Using the entries that follow, establish how many lines contain the word "frame" and give only that figure.

Source material:
········

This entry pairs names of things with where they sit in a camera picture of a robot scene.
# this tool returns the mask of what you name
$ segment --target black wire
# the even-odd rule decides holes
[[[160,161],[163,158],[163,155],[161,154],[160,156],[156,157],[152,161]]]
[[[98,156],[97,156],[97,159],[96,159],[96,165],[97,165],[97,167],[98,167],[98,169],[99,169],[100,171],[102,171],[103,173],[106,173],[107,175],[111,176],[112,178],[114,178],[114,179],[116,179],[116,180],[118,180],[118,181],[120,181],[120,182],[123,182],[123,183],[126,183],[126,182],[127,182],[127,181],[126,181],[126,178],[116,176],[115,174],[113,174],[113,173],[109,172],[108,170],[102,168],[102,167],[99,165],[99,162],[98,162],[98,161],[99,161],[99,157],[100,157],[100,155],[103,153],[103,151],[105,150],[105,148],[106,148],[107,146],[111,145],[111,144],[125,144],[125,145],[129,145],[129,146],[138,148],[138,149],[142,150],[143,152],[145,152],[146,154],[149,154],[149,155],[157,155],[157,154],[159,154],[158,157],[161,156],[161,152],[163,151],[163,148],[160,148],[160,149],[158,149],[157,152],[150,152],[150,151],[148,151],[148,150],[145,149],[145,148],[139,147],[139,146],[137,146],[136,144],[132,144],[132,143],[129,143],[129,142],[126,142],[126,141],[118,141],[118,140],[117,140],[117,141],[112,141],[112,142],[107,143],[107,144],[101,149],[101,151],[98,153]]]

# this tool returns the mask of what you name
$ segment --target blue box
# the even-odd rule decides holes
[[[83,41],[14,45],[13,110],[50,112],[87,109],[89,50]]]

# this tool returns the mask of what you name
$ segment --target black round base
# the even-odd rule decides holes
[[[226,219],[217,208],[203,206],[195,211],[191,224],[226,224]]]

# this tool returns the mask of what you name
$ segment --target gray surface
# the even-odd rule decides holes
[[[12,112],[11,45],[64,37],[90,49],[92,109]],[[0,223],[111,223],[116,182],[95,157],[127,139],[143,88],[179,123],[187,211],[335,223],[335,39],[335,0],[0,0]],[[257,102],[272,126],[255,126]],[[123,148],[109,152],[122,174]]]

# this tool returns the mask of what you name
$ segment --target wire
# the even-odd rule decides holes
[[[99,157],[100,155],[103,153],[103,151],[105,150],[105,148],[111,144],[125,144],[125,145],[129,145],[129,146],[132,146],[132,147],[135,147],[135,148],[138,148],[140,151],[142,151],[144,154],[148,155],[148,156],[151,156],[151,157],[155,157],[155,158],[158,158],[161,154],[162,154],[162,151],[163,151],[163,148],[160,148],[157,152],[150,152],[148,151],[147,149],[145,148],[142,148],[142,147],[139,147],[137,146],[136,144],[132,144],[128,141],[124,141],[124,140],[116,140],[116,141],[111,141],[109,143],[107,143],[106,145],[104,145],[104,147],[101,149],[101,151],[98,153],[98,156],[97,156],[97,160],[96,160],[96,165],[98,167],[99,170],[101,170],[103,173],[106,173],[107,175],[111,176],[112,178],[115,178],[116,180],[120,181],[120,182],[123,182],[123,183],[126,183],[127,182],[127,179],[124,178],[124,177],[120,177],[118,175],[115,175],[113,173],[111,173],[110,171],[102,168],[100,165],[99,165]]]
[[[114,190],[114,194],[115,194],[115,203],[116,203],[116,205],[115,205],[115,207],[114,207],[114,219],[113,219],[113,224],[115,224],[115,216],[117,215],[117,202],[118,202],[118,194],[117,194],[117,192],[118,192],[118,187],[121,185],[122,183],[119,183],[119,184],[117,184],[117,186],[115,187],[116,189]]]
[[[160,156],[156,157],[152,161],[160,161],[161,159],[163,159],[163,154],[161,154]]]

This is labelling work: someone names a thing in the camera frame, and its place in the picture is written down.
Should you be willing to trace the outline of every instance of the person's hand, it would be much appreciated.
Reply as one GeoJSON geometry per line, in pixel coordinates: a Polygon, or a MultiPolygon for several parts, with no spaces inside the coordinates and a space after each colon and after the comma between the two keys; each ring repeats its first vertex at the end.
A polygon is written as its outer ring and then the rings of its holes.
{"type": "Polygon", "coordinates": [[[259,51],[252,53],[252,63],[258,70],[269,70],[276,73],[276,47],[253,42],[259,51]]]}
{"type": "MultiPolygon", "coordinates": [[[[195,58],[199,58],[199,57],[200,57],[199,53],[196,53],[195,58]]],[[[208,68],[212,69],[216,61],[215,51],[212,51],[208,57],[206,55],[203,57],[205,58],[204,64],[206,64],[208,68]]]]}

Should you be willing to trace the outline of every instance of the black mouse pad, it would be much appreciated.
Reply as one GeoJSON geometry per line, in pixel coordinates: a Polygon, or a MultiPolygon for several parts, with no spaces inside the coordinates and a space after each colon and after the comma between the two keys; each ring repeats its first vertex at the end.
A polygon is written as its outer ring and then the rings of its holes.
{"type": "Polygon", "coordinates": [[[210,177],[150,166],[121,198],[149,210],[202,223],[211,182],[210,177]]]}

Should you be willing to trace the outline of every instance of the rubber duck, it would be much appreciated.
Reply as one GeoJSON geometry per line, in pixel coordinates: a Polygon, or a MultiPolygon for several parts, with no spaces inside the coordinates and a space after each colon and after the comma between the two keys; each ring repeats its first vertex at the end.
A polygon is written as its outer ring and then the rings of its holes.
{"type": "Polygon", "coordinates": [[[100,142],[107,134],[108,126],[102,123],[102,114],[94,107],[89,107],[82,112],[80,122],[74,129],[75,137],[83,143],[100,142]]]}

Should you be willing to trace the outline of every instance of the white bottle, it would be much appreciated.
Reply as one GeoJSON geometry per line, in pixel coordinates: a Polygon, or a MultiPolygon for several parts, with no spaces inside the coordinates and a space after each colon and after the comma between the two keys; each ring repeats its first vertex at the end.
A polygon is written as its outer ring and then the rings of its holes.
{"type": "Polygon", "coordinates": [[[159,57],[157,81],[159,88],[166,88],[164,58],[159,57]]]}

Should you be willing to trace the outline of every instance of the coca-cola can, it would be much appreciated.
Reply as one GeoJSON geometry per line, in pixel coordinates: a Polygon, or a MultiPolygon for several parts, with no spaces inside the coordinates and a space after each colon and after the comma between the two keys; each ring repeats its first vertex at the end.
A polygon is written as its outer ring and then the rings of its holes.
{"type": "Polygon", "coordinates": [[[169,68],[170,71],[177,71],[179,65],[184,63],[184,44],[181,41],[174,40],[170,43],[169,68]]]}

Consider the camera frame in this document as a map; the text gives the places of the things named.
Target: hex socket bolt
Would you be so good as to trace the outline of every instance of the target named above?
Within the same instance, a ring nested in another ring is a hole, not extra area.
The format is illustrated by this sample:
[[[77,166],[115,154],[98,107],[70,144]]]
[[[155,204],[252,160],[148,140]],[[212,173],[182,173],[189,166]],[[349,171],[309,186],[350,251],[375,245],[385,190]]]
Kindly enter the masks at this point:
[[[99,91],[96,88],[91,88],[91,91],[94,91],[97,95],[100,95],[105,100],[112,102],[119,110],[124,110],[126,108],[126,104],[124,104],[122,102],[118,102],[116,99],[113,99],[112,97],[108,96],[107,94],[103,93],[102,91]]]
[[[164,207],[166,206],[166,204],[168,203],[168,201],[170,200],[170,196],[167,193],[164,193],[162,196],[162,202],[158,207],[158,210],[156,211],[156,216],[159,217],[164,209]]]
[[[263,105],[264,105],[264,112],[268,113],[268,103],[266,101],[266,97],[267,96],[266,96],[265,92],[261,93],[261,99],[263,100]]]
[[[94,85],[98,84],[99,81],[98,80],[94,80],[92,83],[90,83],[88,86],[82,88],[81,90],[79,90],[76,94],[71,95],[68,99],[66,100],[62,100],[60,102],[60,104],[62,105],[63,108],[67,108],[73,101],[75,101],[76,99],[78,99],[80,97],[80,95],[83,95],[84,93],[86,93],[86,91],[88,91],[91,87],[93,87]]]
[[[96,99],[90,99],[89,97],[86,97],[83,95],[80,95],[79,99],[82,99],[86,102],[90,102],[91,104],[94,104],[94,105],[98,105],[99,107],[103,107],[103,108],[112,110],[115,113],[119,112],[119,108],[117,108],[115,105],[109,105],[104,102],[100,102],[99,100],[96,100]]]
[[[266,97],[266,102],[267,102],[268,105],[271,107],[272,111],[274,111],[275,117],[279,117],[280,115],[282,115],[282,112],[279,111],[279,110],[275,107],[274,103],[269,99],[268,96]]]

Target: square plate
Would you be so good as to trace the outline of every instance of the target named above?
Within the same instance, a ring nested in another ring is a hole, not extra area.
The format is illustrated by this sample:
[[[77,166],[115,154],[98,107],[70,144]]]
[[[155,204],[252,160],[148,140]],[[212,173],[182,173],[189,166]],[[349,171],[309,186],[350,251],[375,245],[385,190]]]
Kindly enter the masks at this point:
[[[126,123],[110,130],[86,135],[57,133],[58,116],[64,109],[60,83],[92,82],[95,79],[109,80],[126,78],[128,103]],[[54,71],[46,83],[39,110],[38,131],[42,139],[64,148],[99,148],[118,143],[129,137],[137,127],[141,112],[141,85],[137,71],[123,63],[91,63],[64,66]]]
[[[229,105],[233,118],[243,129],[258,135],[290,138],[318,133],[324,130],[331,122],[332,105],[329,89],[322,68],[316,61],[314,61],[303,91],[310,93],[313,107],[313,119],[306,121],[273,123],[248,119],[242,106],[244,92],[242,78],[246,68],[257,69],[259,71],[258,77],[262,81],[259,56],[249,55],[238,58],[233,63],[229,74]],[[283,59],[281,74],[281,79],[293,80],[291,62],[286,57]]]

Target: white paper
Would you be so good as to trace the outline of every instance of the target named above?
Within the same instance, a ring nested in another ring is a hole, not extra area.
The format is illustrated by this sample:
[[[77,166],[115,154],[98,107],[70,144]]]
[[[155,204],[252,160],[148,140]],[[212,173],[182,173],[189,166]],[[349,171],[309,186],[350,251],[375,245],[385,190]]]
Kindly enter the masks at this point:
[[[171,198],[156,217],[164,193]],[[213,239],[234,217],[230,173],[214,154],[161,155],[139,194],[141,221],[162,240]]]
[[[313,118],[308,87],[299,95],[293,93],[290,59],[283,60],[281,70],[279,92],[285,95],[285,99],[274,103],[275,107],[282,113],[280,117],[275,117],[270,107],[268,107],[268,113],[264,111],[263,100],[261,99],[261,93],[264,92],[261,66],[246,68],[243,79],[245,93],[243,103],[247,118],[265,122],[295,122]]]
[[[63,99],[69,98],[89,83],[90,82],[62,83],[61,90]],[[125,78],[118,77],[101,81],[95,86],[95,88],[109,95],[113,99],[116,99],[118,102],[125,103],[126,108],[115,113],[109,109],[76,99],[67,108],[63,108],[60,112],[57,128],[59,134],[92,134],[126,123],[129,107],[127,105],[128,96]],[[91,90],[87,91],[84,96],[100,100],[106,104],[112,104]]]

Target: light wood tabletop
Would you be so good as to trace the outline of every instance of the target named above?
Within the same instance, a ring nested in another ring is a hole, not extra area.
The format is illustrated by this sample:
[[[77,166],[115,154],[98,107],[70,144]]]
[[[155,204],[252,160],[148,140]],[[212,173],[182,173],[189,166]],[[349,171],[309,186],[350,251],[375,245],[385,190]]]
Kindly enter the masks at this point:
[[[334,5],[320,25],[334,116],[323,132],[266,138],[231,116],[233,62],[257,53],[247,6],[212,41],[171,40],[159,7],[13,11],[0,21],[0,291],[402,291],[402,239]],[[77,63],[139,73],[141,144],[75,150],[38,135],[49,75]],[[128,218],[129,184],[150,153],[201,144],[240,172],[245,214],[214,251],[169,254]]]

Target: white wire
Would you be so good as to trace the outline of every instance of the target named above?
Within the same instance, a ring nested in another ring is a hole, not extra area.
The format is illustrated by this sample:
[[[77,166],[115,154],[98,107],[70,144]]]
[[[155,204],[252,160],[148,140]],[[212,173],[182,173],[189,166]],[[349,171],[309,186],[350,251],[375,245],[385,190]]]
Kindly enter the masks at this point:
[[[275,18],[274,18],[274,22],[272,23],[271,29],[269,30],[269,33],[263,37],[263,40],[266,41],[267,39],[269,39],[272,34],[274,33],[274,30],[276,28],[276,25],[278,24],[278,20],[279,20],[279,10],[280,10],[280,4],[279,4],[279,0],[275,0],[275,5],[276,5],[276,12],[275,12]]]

········

Expected output: 2